• _TASK REQUIREMENTS_:
Below are some lines of data. Return all of them as they are.

• _PROVIDED MATERIAL_:
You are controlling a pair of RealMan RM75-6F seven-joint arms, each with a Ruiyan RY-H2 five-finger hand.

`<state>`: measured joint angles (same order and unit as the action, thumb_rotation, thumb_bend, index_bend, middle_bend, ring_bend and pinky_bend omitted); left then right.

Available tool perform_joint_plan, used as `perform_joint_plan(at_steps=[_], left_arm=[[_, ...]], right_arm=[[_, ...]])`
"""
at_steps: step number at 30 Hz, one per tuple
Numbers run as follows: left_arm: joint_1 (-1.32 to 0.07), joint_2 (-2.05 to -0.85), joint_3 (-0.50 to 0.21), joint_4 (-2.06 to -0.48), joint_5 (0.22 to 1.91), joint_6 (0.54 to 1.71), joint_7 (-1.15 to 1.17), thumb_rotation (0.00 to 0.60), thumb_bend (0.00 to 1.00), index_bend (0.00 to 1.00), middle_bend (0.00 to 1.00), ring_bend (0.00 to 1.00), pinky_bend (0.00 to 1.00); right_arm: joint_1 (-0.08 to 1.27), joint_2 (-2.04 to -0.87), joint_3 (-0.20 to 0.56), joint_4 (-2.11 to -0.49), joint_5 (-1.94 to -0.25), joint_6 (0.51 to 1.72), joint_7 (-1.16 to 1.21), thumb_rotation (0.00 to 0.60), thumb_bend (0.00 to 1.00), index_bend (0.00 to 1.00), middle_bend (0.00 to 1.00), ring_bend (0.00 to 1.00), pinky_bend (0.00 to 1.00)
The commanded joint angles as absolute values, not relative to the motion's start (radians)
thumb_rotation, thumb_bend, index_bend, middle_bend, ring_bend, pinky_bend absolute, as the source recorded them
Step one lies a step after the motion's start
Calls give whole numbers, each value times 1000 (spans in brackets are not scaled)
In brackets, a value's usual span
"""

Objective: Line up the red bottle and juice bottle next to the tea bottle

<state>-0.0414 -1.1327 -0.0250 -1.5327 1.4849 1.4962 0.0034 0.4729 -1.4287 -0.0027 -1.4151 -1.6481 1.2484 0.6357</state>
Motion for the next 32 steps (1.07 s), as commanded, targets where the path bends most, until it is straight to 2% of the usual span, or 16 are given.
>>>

• _WRITTEN SOLUTION_:
You are controlling a pair of RealMan RM75-6F seven-joint arms, each with a Ruiyan RY-H2 five-finger hand.

`<state>`: measured joint angles (same order and unit as the action, thumb_rotation, thumb_bend, index_bend, middle_bend, ring_bend and pinky_bend omitted); left then right.

Available tool perform_joint_plan, used as `perform_joint_plan(at_steps=[_], left_arm=[[_, ...]], right_arm=[[_, ...]])`
"""
at_steps: step number at 30 Hz, one per tuple
Numbers run as follows: left_arm: joint_1 (-1.32 to 0.07), joint_2 (-2.05 to -0.85), joint_3 (-0.50 to 0.21), joint_4 (-2.06 to -0.48), joint_5 (0.22 to 1.91), joint_6 (0.54 to 1.71), joint_7 (-1.15 to 1.17), thumb_rotation (0.00 to 0.60), thumb_bend (0.00 to 1.00), index_bend (0.00 to 1.00), middle_bend (0.00 to 1.00), ring_bend (0.00 to 1.00), pinky_bend (0.00 to 1.00); right_arm: joint_1 (-0.08 to 1.27), joint_2 (-2.04 to -0.87), joint_3 (-0.20 to 0.56), joint_4 (-2.11 to -0.49), joint_5 (-1.94 to -0.25), joint_6 (0.51 to 1.72), joint_7 (-1.16 to 1.21), thumb_rotation (0.00 to 0.60), thumb_bend (0.00 to 1.00), index_bend (0.00 to 1.00), middle_bend (0.00 to 1.00), ring_bend (0.00 to 1.00), pinky_bend (0.00 to 1.00)
The commanded joint angles as absolute values, not relative to the motion's start (radians)
thumb_rotation, thumb_bend, index_bend, middle_bend, ring_bend, pinky_bend absolute, as the source recorded them
Step one lies a step after the motion's start
Calls give whole numbers, each value times 1000 (spans in brackets are not scaled)
In brackets, a value's usual span
"""

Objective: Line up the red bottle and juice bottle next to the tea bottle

<state>-0.0414 -1.1327 -0.0250 -1.5327 1.4849 1.4962 0.0034 0.4729 -1.4287 -0.0027 -1.4151 -1.6481 1.2484 0.6357</state>
Motion for the next 32 steps (1.07 s), as commanded, targets where the path bends most, until it is straight to 2% of the usual span, or 16 are given.
>>>

The exercise asks for nothing more than this.